> _Exercise instructions_: Each line of the material below that holds the word "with" needs to be copied.

____ Provided data

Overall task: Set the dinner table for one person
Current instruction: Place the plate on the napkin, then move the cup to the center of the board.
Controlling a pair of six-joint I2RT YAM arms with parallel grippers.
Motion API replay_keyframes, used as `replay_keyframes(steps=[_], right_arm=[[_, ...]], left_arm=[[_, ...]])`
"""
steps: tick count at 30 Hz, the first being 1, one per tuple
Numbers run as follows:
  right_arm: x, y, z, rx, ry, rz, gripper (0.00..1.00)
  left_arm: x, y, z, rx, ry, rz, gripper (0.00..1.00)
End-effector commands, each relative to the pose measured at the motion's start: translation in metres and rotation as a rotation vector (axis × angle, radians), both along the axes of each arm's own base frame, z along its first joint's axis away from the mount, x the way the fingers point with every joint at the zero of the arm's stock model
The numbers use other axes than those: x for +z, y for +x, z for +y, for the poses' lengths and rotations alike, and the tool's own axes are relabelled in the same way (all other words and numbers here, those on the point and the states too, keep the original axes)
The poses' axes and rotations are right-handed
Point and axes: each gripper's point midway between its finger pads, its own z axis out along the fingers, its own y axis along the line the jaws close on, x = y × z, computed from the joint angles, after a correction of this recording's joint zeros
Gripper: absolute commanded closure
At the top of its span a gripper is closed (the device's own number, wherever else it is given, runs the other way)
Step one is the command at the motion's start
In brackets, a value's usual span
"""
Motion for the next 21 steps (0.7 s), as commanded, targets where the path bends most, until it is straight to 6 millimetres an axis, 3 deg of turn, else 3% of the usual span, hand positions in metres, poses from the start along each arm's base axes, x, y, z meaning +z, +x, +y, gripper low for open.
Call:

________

> _Response to this exercise_:
Controlling a pair of six-joint I2RT YAM arms with parallel grippers.
End-effector commands, each relative to the pose measured at the motion's start: translation in metres and rotation as a rotation vector (axis × angle, radians), both along the axes of each arm's own base frame, z along its first joint's axis away from the mount, x the way the fingers point with every joint at the zero of the arm's stock model

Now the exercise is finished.